#### Task to carry out:
Reproduce the whole listing that follows, character for character, and drop the images.

#### Information supplied:

┄┄┄┄┄┄┄┄┄┄┄┄┄┄┄┄┄┄┄┄

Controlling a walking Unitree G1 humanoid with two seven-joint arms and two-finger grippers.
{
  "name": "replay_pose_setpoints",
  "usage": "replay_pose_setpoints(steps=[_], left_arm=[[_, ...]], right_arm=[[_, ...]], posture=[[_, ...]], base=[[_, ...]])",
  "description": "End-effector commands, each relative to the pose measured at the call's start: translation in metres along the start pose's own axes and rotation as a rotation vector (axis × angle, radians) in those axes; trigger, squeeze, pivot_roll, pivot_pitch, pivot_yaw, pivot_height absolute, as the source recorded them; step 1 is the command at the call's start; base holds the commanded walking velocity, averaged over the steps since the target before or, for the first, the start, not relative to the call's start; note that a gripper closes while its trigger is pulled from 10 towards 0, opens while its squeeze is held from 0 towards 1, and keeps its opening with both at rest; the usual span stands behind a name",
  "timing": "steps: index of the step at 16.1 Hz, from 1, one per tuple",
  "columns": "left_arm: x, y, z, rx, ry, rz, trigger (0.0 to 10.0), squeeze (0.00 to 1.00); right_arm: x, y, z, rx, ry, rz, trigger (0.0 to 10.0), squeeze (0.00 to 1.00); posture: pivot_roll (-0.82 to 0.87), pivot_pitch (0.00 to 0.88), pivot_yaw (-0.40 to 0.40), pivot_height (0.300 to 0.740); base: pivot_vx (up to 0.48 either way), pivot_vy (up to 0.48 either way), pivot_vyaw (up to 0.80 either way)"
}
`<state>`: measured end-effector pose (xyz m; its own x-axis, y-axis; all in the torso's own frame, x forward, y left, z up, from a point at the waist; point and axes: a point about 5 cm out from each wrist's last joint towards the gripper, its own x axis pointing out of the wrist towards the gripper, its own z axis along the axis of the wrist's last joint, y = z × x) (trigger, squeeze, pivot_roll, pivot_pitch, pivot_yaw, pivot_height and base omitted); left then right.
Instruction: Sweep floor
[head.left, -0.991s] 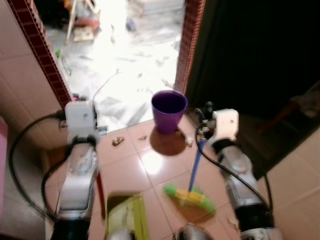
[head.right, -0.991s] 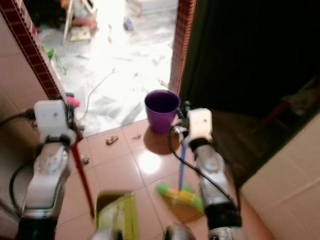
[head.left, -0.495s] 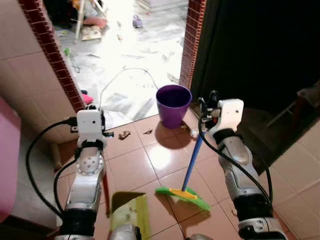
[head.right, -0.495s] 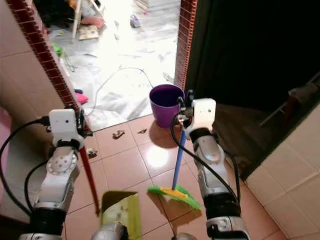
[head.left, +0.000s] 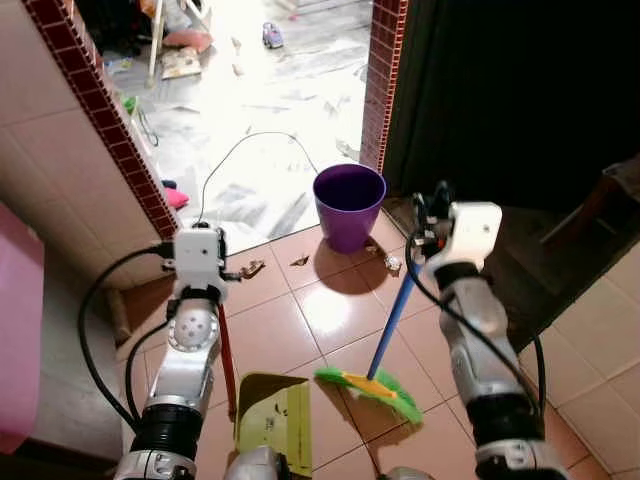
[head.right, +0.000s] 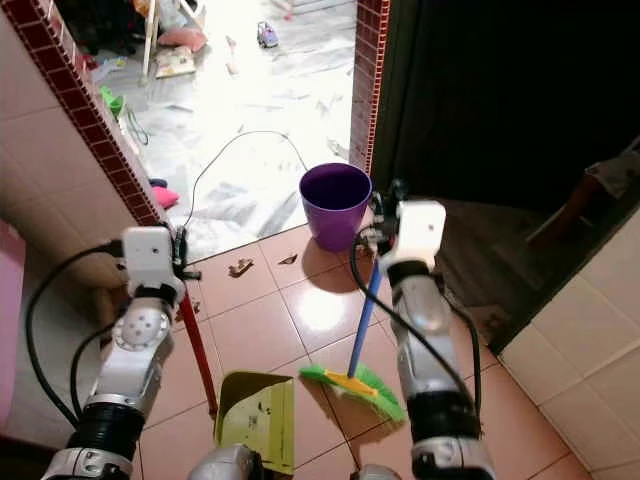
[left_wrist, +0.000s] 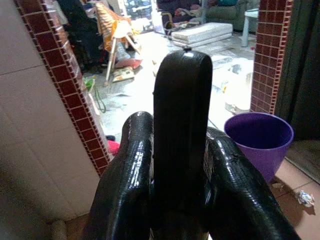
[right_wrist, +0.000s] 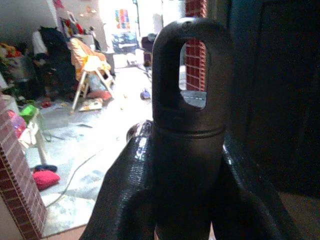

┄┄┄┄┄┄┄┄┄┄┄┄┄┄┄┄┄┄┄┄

#### Completed task:
Controlling a walking Unitree G1 humanoid with two seven-joint arms and two-finger grippers.
{
  "name": "replay_pose_setpoints",
  "usage": "replay_pose_setpoints(steps=[_], left_arm=[[_, ...]], right_arm=[[_, ...]], posture=[[_, ...]], base=[[_, ...]])",
  "description": "End-effector commands, each relative to the pose measured at the call's start: translation in metres along the start pose's own axes and rotation as a rotation vector (axis × angle, radians) in those axes; trigger, squeeze, pivot_roll, pivot_pitch, pivot_yaw, pivot_height absolute, as the source recorded them; step 1 is the command at the call's start; base holds the commanded walking velocity, averaged over the steps since the target before or, for the first, the start, not relative to the call's start; note that a gripper closes while its trigger is pulled from 10 towards 0, opens while its squeeze is held from 0 towards 1, and keeps its opening with both at rest; the usual span stands behind a name",
  "timing": "steps: index of the step at 16.1 Hz, from 1, one per tuple",
  "columns": "left_arm: x, y, z, rx, ry, rz, trigger (0.0 to 10.0), squeeze (0.00 to 1.00); right_arm: x, y, z, rx, ry, rz, trigger (0.0 to 10.0), squeeze (0.00 to 1.00); posture: pivot_roll (-0.82 to 0.87), pivot_pitch (0.00 to 0.88), pivot_yaw (-0.40 to 0.40), pivot_height (0.300 to 0.740); base: pivot_vx (up to 0.48 either way), pivot_vy (up to 0.48 either way), pivot_vyaw (up to 0.80 either way)"
}
`<state>`: measured end-effector pose (xyz m; its own x-axis, y-axis; all in the torso's own frame, x forward, y left, z up, from a point at the waist; point and axes: a point about 5 cm out from each wrist's last joint towards the gripper, its own x axis pointing out of the wrist towards the gripper, its own z axis along the axis of the wrist's last joint, y = z × x) (trigger, squeeze, pivot_roll, pivot_pitch, pivot_yaw, pivot_height and base omitted); left then right.
Instruction: Sweep floor
[head.left, -0.991s] 
[head.right, -0.991s] 
[head.left, -0.495s] 
[head.right, -0.495s] 
[head.left, +0.000s] 
[head.right, +0.000s] 
[left_wrist, +0.000s] 
[right_wrist, +0.000s] 

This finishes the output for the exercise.